*** Opening of DATASET EXTRACT ***
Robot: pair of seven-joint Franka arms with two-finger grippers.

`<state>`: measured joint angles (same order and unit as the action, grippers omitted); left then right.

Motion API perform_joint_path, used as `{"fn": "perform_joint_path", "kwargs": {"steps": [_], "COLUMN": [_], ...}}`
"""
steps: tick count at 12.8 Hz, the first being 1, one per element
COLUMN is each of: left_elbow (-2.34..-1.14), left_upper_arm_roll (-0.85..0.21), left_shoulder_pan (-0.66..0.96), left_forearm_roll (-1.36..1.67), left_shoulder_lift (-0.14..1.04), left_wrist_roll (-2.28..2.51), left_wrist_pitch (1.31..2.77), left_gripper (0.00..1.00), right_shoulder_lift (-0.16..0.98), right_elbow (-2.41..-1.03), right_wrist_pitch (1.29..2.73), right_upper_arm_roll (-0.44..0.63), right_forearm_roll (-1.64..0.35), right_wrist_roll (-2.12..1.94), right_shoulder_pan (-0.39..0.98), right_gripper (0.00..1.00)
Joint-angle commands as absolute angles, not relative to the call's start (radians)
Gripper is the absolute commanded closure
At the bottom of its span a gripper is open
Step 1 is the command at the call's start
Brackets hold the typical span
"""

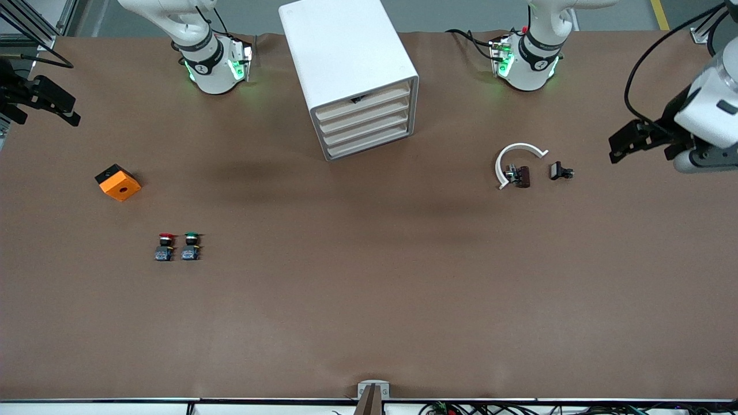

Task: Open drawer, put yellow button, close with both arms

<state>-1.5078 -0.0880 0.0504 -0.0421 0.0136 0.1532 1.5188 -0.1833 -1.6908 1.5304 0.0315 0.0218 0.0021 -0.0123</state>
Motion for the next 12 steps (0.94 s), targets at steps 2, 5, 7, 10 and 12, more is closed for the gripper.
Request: {"fn": "perform_joint_path", "kwargs": {"steps": [2,5,7,10,12], "left_elbow": [-1.666,-1.735,-1.732,-1.691,-1.661], "left_upper_arm_roll": [-0.071,-0.067,-0.067,-0.066,-0.066], "left_shoulder_pan": [0.031,0.031,0.029,0.029,0.023], "left_forearm_roll": [-0.023,-0.023,-0.023,-0.023,-0.023], "left_shoulder_lift": [-0.132,-0.198,-0.207,-0.166,-0.144], "left_wrist_roll": [0.052,0.021,0.023,0.028,0.023], "left_wrist_pitch": [1.532,1.552,1.552,1.551,1.546], "left_gripper": [0.0,0.0,0.0,0.0,0.0], "right_shoulder_lift": [-0.212,-0.21,-0.21,-0.21,-0.21], "right_elbow": [-1.718,-1.715,-1.712,-1.71,-1.712], "right_wrist_pitch": [1.548,1.549,1.549,1.549,1.551], "right_upper_arm_roll": [0.035,0.037,0.035,0.035,0.038], "right_forearm_roll": [0.003,0.005,0.005,0.005,-0.015], "right_wrist_roll": [-0.008,-0.009,-0.009,-0.009,-0.009], "right_shoulder_pan": [-0.023,-0.025,-0.025,-0.025,-0.026], "right_gripper": [0.0,0.0,0.0,0.0,0.0]}}
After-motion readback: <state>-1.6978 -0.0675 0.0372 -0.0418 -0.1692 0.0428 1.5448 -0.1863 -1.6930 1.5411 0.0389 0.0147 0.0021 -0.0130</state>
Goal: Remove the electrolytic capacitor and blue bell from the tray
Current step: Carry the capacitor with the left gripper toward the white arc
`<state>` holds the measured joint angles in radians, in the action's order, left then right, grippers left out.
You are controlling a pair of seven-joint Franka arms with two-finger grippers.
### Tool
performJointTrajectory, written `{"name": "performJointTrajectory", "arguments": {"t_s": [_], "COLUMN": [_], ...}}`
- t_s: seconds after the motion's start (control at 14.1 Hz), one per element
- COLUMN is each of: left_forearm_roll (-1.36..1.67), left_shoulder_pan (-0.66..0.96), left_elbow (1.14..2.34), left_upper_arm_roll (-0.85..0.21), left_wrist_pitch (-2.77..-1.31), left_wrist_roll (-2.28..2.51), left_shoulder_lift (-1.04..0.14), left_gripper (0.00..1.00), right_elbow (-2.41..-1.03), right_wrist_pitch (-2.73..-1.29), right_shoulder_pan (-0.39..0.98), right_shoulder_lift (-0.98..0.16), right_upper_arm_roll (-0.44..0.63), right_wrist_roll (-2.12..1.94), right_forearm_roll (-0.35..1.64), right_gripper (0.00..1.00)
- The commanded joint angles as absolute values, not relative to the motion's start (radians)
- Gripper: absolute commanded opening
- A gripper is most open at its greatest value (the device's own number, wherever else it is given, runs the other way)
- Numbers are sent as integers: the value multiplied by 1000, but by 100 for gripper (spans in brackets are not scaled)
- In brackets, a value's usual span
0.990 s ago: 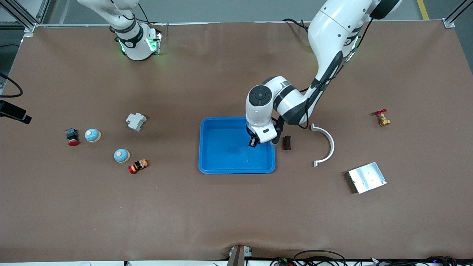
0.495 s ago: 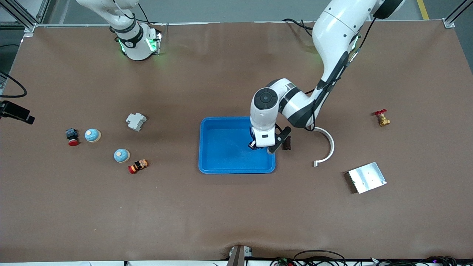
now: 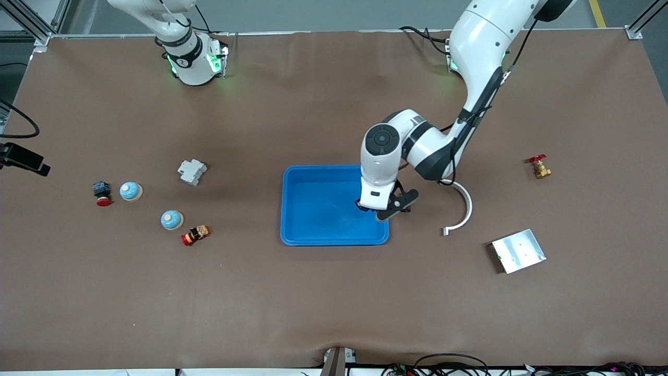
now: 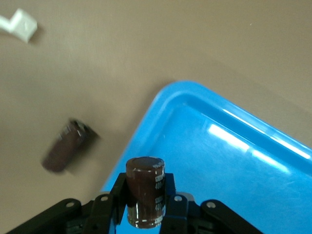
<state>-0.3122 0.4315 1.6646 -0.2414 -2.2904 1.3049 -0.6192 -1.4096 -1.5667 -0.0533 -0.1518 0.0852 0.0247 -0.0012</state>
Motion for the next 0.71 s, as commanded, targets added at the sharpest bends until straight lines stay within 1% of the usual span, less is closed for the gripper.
{"name": "performJointTrajectory", "arguments": {"t_s": [0.0,0.07,0.14,0.28,0.35,0.42,0.49,0.64], "left_forearm_roll": [-316,-316,-314,-328,-330,-331,-339,-370], "left_shoulder_pan": [330,255,156,-34,-117,-174,-211,-242], "left_elbow": [1791,1830,1859,1908,1934,1966,2001,2071], "left_upper_arm_roll": [-287,-332,-404,-561,-619,-655,-667,-669], "left_wrist_pitch": [-2286,-2290,-2292,-2296,-2309,-2322,-2342,-2394], "left_wrist_roll": [1056,961,890,807,757,715,694,675], "left_shoulder_lift": [-496,-464,-440,-428,-417,-402,-379,-350], "left_gripper": [0,0,0,0,0,0,0,0], "right_elbow": [-1430,-1428,-1427,-1427,-1427,-1427,-1427,-1427], "right_wrist_pitch": [-1574,-1574,-1574,-1569,-1566,-1569,-1571,-1565], "right_shoulder_pan": [-40,-32,-29,-29,-28,-26,-28,-29], "right_shoulder_lift": [-132,-133,-133,-133,-132,-132,-133,-130], "right_upper_arm_roll": [97,97,97,95,97,95,95,97], "right_wrist_roll": [34,34,34,34,34,34,34,34], "right_forearm_roll": [2,2,2,3,3,3,5,6], "right_gripper": [100,100,100,100,100,100,100,100]}}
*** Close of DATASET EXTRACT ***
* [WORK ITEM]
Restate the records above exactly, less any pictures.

* [FINAL ANSWER]
Robot: pair of seven-joint Franka arms with two-finger grippers.

`<state>`: measured joint angles (same order and unit as the action, grippers omitted); left then right.

Motion API perform_joint_path, used as `{"fn": "perform_joint_path", "kwargs": {"steps": [_], "COLUMN": [_], ...}}`
"""
steps: tick count at 12.8 Hz, the first being 1, one per element
COLUMN is each of: left_elbow (-2.34..-1.14), left_upper_arm_roll (-0.85..0.21), left_shoulder_pan (-0.66..0.96), left_forearm_roll (-1.36..1.67), left_shoulder_lift (-0.14..1.04), left_wrist_roll (-2.28..2.51), left_wrist_pitch (1.31..2.77), left_gripper (0.00..1.00), right_shoulder_lift (-0.16..0.98), right_elbow (-2.41..-1.03), right_wrist_pitch (1.29..2.73), right_upper_arm_roll (-0.44..0.63), right_forearm_roll (-1.64..0.35), right_wrist_roll (-2.12..1.94), right_shoulder_pan (-0.39..0.98), right_gripper (0.00..1.00)
Joint-angle commands as absolute angles, not relative to the call's start (radians)
Gripper is the absolute commanded closure
At the bottom of its span a gripper is open
Step 1 is the command at the call's start
Brackets hold the typical span
"""


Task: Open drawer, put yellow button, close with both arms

<state>-1.5078 -0.0880 0.0504 -0.0421 0.0136 0.1532 1.5188 -0.1833 -1.6908 1.5304 0.0315 0.0218 0.0021 -0.0123</state>
Motion for the next 12 steps (0.94 s), targets at steps 2, 5, 7, 10 and 12, more is closed for the gripper.
Request: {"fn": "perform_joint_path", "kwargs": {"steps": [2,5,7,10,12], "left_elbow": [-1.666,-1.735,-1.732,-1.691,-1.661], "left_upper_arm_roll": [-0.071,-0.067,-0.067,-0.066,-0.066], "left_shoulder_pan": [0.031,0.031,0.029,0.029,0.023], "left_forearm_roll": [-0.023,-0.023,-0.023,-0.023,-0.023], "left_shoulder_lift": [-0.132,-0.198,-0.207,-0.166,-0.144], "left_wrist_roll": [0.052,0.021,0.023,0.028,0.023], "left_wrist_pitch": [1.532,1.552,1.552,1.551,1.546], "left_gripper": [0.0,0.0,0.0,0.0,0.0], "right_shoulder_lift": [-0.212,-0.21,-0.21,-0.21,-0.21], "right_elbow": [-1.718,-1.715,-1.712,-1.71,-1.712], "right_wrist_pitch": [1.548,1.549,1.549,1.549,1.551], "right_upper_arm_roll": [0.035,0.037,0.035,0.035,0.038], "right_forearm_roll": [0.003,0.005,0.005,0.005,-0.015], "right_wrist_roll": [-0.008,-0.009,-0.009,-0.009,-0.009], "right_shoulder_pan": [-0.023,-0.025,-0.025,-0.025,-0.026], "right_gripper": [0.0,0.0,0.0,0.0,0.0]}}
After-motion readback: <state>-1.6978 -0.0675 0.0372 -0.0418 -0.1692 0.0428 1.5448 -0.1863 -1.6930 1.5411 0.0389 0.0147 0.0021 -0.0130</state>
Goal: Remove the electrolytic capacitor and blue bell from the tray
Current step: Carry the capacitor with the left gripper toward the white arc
`<state>` holds the measured joint angles in radians, in the action's order, left then right, grippers left out.
You are controlling a pair of seven-joint Franka arms with two-finger grippers.
### Tool
performJointTrajectory, written `{"name": "performJointTrajectory", "arguments": {"t_s": [_], "COLUMN": [_], ...}}`
- t_s: seconds after the motion's start (control at 14.1 Hz), one per element
- COLUMN is each of: left_forearm_roll (-1.36..1.67), left_shoulder_pan (-0.66..0.96), left_elbow (1.14..2.34), left_upper_arm_roll (-0.85..0.21), left_wrist_pitch (-2.77..-1.31), left_wrist_roll (-2.28..2.51), left_shoulder_lift (-1.04..0.14), left_gripper (0.00..1.00), right_elbow (-2.41..-1.03), right_wrist_pitch (-2.73..-1.29), right_shoulder_pan (-0.39..0.98), right_shoulder_lift (-0.98..0.16), right_upper_arm_roll (-0.44..0.63), right_wrist_roll (-2.12..1.94), right_forearm_roll (-0.35..1.64), right_gripper (0.00..1.00)
- The commanded joint angles as absolute values, not relative to the motion's start (radians)
- Gripper: absolute commanded opening
- A gripper is most open at its greatest value (the device's own number, wherever else it is given, runs the other way)
- Numbers are sent as integers: the value multiplied by 1000, but by 100 for gripper (spans in brackets are not scaled)
- In brackets, a value's usual span
0.990 s ago: 
0.495 s ago: 
now: 
now: 
<state>-0.3122 0.4315 1.6646 -0.2414 -2.2904 1.3049 -0.6192 -1.4096 -1.5667 -0.0533 -0.1518 0.0852 0.0247 -0.0012</state>
Motion for the next 0.71 s, as commanded, targets added at the sharpest bends until straight lines stay within 1% of the usual span, less is closed for the gripper.
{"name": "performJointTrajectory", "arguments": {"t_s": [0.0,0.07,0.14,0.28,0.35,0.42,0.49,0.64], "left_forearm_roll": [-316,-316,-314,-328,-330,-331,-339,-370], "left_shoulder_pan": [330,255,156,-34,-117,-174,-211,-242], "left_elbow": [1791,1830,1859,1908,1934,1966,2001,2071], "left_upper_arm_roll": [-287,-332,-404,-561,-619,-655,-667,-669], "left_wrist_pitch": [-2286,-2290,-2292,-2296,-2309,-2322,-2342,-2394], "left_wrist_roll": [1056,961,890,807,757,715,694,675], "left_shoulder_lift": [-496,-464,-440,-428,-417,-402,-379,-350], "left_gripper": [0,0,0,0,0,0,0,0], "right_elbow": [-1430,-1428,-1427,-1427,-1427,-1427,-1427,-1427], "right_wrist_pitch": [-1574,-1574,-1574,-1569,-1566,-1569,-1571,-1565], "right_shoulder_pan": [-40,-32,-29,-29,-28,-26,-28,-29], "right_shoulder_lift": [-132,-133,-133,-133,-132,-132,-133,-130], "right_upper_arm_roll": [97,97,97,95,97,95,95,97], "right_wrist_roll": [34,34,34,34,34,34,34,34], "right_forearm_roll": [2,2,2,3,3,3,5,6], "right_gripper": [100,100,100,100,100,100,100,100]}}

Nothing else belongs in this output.